Dataset entries.
# # # # # # #

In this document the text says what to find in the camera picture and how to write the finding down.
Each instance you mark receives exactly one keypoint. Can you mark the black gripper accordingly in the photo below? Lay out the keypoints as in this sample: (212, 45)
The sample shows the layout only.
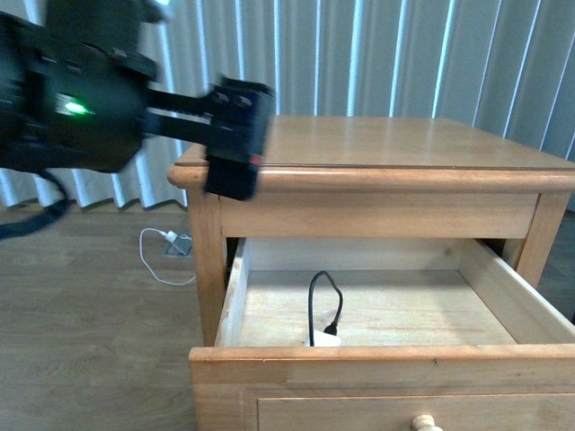
(76, 92)

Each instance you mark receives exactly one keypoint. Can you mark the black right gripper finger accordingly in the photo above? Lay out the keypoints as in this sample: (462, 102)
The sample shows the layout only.
(240, 120)

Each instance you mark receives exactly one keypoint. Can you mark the white charger adapter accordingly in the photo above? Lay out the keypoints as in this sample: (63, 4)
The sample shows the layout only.
(322, 339)

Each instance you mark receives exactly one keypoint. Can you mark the wooden drawer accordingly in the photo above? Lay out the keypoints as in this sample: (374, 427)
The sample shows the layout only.
(439, 327)

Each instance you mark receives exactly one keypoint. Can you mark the open metal floor socket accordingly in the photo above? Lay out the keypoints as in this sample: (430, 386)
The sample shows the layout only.
(177, 245)

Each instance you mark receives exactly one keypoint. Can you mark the wooden nightstand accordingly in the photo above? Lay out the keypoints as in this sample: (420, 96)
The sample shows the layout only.
(379, 179)

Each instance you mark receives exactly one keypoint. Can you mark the pale blue curtain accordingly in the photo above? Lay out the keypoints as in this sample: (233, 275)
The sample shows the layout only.
(506, 67)

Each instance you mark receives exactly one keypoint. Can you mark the round wooden upper knob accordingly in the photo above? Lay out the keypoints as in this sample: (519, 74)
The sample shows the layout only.
(423, 422)

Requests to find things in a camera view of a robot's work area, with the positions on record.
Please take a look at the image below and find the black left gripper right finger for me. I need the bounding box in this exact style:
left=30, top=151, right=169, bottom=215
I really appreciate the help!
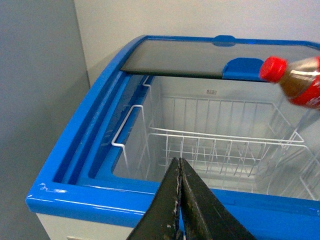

# # # # # # #

Try it.
If the listing above includes images, copy every line of it exactly except those images.

Finished exercise.
In this document the text says what to find in the camera picture and how to write the finding down.
Each instance you mark receives exactly one keypoint. Can you mark the black gripper accordingly in the photo below? Lay out the keypoints as in this sample: (212, 45)
The sample shows the layout only.
(76, 92)

Each instance you mark receives exactly one keypoint. Can you mark the black right gripper finger accordingly in the photo above? Lay out the keypoints as in this sample: (462, 102)
The sample shows the layout only.
(240, 120)

Each instance you mark receives exactly one keypoint. Can you mark the white charger adapter accordingly in the photo above? Lay out the keypoints as in this sample: (63, 4)
The sample shows the layout only.
(322, 339)

Each instance you mark receives exactly one keypoint. Can you mark the wooden drawer accordingly in the photo above? Lay out the keypoints as in this sample: (374, 427)
The sample shows the layout only.
(439, 327)

Each instance you mark receives exactly one keypoint. Can you mark the open metal floor socket accordingly in the photo above? Lay out the keypoints as in this sample: (430, 386)
The sample shows the layout only.
(177, 245)

Each instance you mark receives exactly one keypoint. Can you mark the wooden nightstand accordingly in the photo above? Lay out the keypoints as in this sample: (420, 96)
The sample shows the layout only.
(379, 179)

Each instance you mark receives exactly one keypoint. Can you mark the pale blue curtain accordingly in the photo above? Lay out the keypoints as in this sample: (233, 275)
The sample shows the layout only.
(506, 67)

Each instance you mark receives exactly one keypoint. Can you mark the round wooden upper knob accordingly in the photo above? Lay out the keypoints as in this sample: (519, 74)
The sample shows the layout only.
(423, 422)

Requests to find things in a camera view of a robot's work area, with the positions on record.
Please take a look at the image below and find the black left gripper right finger for me. I need the bounding box in this exact style:
left=30, top=151, right=169, bottom=215
I really appreciate the help!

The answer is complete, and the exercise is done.